Environmental News

Half Plant, Half Machine: Swedish University Develops Electronic Roses

Researchers in Linköping University in Sweden can now boast that they have created a cyber rose.

The group of scientists at the Laboratory of Organic Electronics (LOE) have developed both analog and digital electronic circuits that exist inside living plants. Professor Magnus Berggren led them in their research, and together they used the vascular system of living roses to build key components of electronic circuits.

The journal Science Advances featured an article demonstrating wires, digital logic and displayed elements which were fabricated inside the plants that could be used to develop new applications for organic electronics and new tools in plant science.

Ove Nilsson, co-author of the article as well as professor of plant reproduction biology and director of the Umeå Plant Science Center had this to say:

Previously, we had no good tools for measuring the concentration of various molecules in living plants. Now we’ll be able to influence the concentration of the various substances in the plant that regulate growth and development. Here, I see great possibilities for learning more.

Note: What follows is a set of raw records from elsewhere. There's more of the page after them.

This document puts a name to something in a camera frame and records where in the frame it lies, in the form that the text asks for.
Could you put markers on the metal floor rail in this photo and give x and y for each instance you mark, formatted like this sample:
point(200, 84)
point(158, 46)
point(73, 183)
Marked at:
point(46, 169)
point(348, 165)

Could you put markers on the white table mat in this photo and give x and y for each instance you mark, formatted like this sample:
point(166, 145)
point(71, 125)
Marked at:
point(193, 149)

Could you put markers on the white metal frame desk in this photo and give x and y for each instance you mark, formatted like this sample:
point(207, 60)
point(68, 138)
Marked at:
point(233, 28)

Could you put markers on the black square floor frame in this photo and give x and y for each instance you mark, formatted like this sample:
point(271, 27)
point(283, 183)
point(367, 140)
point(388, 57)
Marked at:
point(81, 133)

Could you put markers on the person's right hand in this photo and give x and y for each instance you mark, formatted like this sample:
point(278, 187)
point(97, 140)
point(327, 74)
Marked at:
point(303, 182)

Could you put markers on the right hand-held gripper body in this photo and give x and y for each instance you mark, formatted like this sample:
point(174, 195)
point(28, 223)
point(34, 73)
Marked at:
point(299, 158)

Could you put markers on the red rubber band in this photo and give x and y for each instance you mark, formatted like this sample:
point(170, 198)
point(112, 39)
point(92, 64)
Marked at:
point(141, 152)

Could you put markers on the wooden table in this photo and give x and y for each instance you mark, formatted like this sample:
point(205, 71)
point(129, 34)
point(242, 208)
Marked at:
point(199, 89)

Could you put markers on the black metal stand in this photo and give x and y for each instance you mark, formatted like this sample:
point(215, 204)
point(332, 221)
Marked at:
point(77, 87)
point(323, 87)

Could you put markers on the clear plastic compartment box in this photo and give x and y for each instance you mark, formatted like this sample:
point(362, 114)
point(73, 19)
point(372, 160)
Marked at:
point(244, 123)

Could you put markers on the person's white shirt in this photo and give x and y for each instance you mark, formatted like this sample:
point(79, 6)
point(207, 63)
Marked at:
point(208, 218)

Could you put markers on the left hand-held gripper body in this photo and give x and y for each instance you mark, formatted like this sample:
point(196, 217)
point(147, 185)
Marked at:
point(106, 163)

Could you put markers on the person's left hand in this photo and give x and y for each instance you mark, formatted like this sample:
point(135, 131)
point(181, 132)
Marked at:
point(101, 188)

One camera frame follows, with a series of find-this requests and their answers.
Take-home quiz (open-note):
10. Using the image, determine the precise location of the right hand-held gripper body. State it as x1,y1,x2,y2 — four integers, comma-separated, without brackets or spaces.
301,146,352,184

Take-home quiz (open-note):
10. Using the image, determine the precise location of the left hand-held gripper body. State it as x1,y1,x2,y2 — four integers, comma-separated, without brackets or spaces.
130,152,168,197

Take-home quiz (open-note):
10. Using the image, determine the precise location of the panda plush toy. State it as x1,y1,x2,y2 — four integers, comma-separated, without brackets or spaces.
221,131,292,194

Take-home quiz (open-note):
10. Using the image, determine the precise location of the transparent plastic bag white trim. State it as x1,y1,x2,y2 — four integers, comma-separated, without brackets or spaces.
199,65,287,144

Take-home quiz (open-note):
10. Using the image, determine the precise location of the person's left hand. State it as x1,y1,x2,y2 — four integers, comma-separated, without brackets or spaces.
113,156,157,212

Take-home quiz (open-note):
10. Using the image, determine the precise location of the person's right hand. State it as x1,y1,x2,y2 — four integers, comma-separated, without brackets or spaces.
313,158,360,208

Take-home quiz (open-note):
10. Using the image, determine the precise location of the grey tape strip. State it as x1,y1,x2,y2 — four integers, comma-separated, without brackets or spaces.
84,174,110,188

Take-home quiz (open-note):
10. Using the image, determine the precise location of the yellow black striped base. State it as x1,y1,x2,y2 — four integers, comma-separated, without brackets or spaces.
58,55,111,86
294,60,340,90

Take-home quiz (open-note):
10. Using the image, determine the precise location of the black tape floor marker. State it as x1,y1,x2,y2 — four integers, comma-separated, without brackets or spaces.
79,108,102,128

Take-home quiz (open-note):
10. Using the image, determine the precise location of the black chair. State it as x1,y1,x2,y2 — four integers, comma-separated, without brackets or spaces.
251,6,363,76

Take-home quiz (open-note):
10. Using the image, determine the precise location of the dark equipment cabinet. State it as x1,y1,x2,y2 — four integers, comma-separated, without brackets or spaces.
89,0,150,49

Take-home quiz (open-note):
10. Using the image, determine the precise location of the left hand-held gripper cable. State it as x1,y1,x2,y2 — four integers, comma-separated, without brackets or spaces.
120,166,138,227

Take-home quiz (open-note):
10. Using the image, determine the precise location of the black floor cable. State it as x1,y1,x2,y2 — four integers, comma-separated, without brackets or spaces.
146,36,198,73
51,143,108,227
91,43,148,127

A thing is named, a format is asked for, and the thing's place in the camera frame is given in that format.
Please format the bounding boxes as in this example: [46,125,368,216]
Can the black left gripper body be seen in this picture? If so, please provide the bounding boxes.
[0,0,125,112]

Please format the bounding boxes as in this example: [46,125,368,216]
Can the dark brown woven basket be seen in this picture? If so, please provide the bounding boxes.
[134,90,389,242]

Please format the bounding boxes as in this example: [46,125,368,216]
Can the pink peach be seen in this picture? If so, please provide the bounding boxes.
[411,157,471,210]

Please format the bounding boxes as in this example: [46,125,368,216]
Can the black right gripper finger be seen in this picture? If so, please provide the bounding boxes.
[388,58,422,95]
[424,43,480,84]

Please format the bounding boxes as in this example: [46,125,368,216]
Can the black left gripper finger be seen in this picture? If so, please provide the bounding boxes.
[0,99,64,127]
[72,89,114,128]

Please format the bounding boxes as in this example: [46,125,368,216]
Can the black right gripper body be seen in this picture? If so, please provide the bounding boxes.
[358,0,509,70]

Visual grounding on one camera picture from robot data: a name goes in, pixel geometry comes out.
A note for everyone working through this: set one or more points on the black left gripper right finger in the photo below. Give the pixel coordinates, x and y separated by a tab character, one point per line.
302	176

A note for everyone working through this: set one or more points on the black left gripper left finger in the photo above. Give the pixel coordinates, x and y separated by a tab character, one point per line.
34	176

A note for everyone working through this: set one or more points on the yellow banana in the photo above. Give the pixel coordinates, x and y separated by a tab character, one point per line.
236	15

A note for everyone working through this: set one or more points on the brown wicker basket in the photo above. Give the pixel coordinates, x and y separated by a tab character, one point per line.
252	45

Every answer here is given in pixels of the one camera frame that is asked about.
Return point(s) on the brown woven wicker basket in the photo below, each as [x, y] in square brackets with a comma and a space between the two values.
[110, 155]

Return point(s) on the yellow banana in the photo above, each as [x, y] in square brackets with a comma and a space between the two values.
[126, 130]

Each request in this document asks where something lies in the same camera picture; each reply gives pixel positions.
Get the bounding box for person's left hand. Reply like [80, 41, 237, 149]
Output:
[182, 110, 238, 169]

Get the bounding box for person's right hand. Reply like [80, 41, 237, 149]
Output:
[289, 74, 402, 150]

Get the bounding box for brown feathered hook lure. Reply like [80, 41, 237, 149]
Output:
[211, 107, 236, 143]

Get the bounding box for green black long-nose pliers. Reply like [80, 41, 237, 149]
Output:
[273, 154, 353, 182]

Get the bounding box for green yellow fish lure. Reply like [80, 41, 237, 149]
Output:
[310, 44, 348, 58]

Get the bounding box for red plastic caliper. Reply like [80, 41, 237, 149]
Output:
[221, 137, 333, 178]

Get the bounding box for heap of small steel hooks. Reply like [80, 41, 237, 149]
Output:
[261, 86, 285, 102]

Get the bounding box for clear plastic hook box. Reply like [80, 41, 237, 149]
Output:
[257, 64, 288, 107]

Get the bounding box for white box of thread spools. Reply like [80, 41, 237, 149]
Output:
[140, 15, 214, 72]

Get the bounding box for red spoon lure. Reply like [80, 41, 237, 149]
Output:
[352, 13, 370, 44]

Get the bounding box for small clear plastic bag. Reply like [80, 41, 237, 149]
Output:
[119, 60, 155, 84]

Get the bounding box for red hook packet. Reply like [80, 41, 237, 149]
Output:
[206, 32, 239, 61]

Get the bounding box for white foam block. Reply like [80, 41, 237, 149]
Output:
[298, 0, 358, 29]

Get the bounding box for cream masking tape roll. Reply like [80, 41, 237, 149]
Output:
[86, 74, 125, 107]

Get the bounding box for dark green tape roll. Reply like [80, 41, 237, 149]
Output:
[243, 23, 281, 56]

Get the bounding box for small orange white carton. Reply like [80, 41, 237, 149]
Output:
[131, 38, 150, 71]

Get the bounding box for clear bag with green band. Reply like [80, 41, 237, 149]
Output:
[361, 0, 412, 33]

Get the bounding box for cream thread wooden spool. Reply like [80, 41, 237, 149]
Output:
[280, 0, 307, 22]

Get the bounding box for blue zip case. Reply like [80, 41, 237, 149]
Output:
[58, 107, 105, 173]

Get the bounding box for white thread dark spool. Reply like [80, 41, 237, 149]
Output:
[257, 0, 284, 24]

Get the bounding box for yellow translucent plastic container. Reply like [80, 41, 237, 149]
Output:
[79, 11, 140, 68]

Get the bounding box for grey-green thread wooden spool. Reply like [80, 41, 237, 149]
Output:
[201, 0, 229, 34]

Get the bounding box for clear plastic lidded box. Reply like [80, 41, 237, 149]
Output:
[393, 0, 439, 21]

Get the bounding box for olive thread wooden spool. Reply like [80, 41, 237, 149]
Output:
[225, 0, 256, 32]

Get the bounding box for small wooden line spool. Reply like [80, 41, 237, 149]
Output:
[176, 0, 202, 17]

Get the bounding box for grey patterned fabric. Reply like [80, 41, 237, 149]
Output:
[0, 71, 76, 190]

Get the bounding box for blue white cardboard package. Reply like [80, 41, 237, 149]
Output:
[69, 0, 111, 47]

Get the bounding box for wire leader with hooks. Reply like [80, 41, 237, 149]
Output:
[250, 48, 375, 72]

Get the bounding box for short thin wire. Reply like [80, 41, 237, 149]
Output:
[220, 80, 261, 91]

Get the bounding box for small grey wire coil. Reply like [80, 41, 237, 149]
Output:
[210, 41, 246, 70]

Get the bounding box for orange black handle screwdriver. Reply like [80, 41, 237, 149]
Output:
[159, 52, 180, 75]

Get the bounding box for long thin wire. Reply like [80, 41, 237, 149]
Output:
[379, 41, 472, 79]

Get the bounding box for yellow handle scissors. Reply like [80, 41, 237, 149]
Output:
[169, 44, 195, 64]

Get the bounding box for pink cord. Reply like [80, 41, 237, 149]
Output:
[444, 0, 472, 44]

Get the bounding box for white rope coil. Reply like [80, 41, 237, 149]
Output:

The scientists believe that their research could even lead to the creation of cyberplants that can double as an environmental sensor and change color on command. Normally, plants depend on the transport of growth hormones and ions based on semi-conductive polymers. In an organic system, these processes interact slowly.

Researchers at the LOE found a polymer, PEDOT-S, which converted to a hydrogel when absorbed by the rose. Inside the vascular system, the polymer forms a thin membrane. Through vacuum infiltration, researchers were able to send nanocellulose fibers through the rose, creating a 3-D sponge-like structure. When voltage is applied, the polymer interacts with ions in the rose, making the leaves change color.

“As far as we know, there are no previously published research results regarding electronics produced in plants. No one’s done this before,” says Professor Berggren.

Though still in the early stages, the research aims to use these findings for developments in sustainability, energy, and plant interaction.

Professor Berggren adds, “Now we can really start talking about ‘power plants‘ – we can place sensors in plants and use the energy formed in the chlorophyll, or produce new materials.”